SUPPLIED INFORMATION:
____________________
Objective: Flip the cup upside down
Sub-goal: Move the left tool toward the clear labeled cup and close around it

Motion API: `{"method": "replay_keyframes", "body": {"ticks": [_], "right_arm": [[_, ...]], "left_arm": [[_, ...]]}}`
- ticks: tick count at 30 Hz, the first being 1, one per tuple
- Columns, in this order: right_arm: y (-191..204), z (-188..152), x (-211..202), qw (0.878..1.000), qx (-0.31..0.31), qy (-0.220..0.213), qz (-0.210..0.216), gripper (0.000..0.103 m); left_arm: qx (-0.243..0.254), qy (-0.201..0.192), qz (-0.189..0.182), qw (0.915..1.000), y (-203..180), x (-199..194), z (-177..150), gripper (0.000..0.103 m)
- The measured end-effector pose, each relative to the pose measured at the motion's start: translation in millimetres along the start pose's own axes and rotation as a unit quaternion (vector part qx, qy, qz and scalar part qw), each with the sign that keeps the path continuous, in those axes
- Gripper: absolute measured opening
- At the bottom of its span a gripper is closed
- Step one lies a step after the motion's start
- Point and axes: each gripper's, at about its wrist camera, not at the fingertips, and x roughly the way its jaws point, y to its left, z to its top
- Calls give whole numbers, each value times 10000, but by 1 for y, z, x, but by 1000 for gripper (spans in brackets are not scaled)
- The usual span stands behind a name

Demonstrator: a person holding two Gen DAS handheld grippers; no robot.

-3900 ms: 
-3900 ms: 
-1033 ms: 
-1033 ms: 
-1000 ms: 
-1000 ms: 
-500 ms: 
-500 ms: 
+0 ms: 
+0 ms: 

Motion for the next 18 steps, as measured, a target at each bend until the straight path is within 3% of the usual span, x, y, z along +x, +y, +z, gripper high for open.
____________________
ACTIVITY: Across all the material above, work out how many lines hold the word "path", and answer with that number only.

SOLUTION FOR THIS TASK: 2